REQUIRED ACTION -
Your answer should be the full data, transcribed exactly, with no pictures in it.

────────────────────────────────────────

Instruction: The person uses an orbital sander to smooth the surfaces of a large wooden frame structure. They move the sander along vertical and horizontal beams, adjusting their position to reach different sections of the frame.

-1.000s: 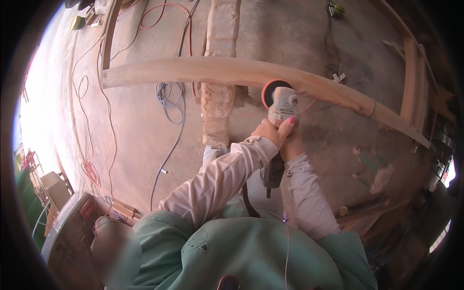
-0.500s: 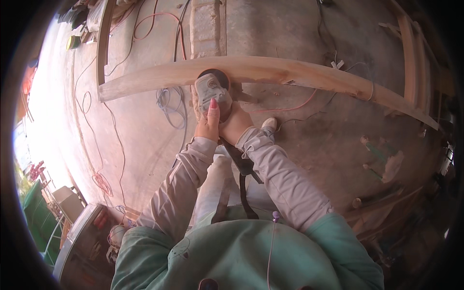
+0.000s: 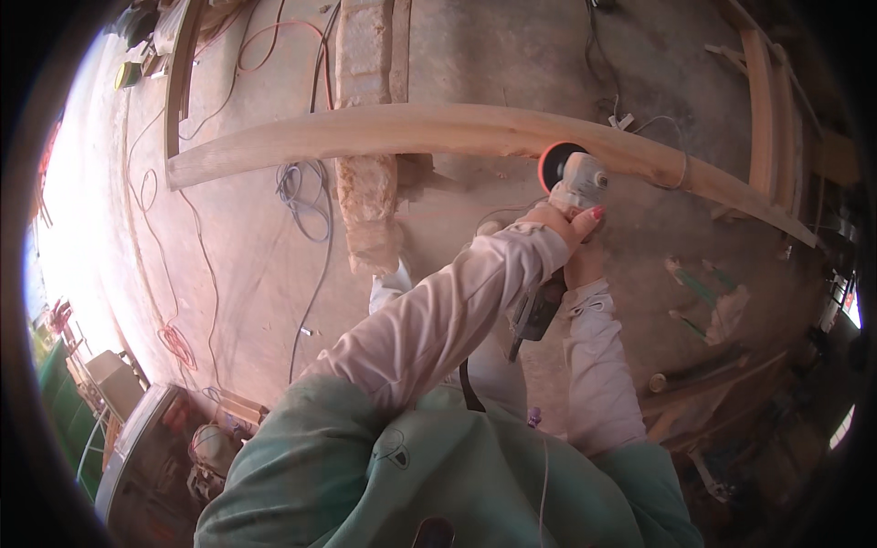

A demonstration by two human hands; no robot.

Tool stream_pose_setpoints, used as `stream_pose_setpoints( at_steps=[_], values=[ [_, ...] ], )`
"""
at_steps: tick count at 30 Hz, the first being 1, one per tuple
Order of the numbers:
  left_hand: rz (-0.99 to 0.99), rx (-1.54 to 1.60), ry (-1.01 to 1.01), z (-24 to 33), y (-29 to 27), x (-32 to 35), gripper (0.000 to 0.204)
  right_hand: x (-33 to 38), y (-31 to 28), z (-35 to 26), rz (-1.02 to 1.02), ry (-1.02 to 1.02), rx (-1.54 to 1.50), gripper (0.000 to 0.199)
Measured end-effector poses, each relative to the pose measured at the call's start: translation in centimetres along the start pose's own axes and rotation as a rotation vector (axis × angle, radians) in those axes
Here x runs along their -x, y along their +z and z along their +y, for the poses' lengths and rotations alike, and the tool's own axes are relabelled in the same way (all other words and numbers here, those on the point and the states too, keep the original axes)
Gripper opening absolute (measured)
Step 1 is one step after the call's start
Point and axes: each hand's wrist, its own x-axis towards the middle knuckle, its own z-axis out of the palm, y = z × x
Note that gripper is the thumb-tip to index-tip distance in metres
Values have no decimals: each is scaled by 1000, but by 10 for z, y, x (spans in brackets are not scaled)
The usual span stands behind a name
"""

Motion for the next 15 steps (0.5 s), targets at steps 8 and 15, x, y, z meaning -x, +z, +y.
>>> stream_pose_setpoints(
  at_steps=[8,15],
  values=[
    [387,210,147,-76,-21,4,71,-2,58,-31,-320,16,181,56],
    [269,17,43,-34,27,-11,60,-3,-1,-19,-184,77,-11,44]
  ],
)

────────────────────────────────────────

OUTPUT OF THE TASK -
Instruction: The person uses an orbital sander to smooth the surfaces of a large wooden frame structure. They move the sander along vertical and horizontal beams, adjusting their position to reach different sections of the frame.

-1.000s: 
-0.500s: 
+0.000s: 

A demonstration by two human hands; no robot.

Tool stream_pose_setpoints, used as `stream_pose_setpoints( at_steps=[_], values=[ [_, ...] ], )`
"""
at_steps: tick count at 30 Hz, the first being 1, one per tuple
Order of the numbers:
  left_hand: rz (-0.99 to 0.99), rx (-1.54 to 1.60), ry (-1.01 to 1.01), z (-24 to 33), y (-29 to 27), x (-32 to 35), gripper (0.000 to 0.204)
  right_hand: x (-33 to 38), y (-31 to 28), z (-35 to 26), rz (-1.02 to 1.02), ry (-1.02 to 1.02), rx (-1.54 to 1.50), gripper (0.000 to 0.199)
Measured end-effector poses, each relative to the pose measured at the call's start: translation in centimetres along the start pose's own axes and rotation as a rotation vector (axis × angle, radians) in those axes
Here x runs along their -x, y along their +z and z along their +y, for the poses' lengths and rotations alike, and the tool's own axes are relabelled in the same way (all other words and numbers here, those on the point and the states too, keep the original axes)
Gripper opening absolute (measured)
Step 1 is one step after the call's start
Point and axes: each hand's wrist, its own x-axis towards the middle knuckle, its own z-axis out of the palm, y = z × x
Note that gripper is the thumb-tip to index-tip distance in metres
Values have no decimals: each is scaled by 1000, but by 10 for z, y, x (spans in brackets are not scaled)
The usual span stands behind a name
"""

Motion for the next 15 steps (0.5 s), targets at steps 8 and 15, x, y, z meaning -x, +z, +y.
>>> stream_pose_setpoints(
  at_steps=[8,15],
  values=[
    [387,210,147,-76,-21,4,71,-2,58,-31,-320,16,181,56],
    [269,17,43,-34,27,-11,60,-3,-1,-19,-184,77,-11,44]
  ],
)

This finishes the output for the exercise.